Experimental program
Comparison scheme
Effect test

Embodiment 1

[0055] Combinatorial editing of two genes for one-time transformation with equivalent equivalents matching multiple recombinant vectors

[0056] Combination editing of two histidine kinase genes cac0323 and cac2730 in Clostridium acetobutylicum, theoretically there are three kinds of combination editing of the two genes. According to the sequence information, with the help of software, design appropriate insertion gene sites, respectively select insertion sites at 420 / 421s and 172 / 173a, and synthesize IBS, EBS1d, EBS2, and EBS primers corresponding to the respective genes to construct binary genes targeting different genes. Type intron fragments to obtain methylated recombinant vectors pSY6-cac0323 and pSY6-cac2730. Using the electric pulse conversion method, using the initial concentration (OD 600 =0.8) cells to prepare Clostridium acetobutylicum competent, the two recombinant vectors constructed above were equivalently compatible, wherein the recombinant vectors pSY6-cac032...

Embodiment 2

[0058] Combined editing of two genes by one-time transformation of multiple recombinant vectors with editing sites and equivalence matching

[0059] Combination editing of two histidine kinase genes cac0323 and cac2730 in Clostridium acetobutylicum, theoretically there are three kinds of combination editing of the two genes.

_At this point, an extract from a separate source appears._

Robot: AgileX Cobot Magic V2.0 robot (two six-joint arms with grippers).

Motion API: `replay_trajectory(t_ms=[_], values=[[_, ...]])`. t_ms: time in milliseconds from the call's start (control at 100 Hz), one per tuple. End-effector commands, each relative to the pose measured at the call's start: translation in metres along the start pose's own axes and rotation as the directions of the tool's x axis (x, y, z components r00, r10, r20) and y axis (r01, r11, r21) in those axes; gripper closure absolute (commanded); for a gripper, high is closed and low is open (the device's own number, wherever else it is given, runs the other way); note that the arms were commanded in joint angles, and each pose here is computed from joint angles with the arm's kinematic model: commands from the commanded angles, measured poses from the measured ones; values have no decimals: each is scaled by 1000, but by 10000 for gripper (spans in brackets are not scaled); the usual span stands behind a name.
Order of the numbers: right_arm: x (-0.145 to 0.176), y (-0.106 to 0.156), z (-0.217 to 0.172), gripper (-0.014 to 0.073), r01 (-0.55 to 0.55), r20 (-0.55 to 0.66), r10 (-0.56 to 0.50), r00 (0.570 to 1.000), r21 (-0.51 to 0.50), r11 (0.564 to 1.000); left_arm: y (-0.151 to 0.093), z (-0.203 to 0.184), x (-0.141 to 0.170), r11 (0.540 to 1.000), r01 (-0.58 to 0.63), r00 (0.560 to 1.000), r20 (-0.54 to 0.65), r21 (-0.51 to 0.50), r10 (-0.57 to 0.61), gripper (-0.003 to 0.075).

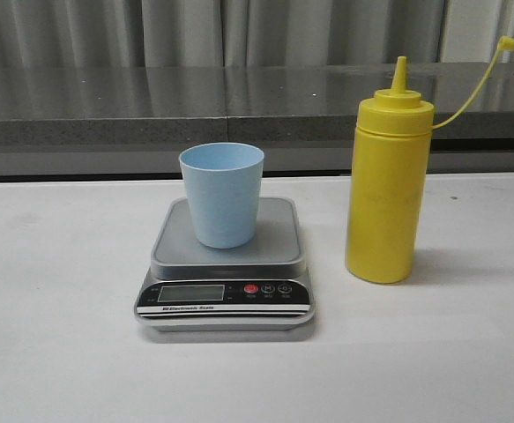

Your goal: Pour seasoning into cup on scale with both arms

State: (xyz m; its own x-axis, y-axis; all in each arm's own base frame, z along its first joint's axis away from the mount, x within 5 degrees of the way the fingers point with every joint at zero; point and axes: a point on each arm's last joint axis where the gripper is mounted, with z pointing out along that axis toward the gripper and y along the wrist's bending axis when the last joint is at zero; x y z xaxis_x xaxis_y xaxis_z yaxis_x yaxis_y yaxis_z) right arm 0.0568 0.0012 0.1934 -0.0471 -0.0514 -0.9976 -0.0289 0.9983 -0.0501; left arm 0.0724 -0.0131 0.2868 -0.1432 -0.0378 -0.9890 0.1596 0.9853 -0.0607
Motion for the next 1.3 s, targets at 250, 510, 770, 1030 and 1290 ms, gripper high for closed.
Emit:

According to the sequence information, use the software to design the appropriate insertion gene site, select the forward insertion at the 420 / 421s and 192 / 193s sites respectively, and synthesize the IBS, EBS1d, EBS2 and EBS primers corresponding to the respective genes to construct different gene targeting The two-type intron fragments obtained methylated recombinant vectors pSY6-cac0323 and pSY6-cac2730. Using the electric pulse conversion method, using the initial concentration (OD 600=0.8) cells to prepare Clostridium acetobutylicum competent, the two recombinant vectors constructed above are equivalently compatible, the volume of the recombinant vect...

Embodiment 3

[0061] Combinatorial editing of three genes in one-time transformation with equivalent equivalents matching multiple recombinant vectors

[0062] Combinatorial editing of three genes in the central carbon metabolism pathway in Clostridium acetobutylicum: lactate dehydrogenase gene ldh (cac0267), phosphate transacetylase gene pta (cac1742) and butyrate kinase gene bukII (cac1660), theoretically three There are 7 types of combinatorial editing for each gene. According to the sequence information, with the help of software, design appropriate insertion gene sites, select the forward insertion sites as 171 / 172, 81 / 82, and 421 / 422, and synthesize IBS, EBS1d, EBS2, and EBS primers corresponding to the respective genes to construct Targeting the type II intron fragments of different genes, the methylated recombinant vectors pSY6-cac0267, pSY6-cac1742 and pSY6-cac1660 were obtained. Using the electric pulse conversion method, using the initial concentration (OD 600 =0.8) cells to pr...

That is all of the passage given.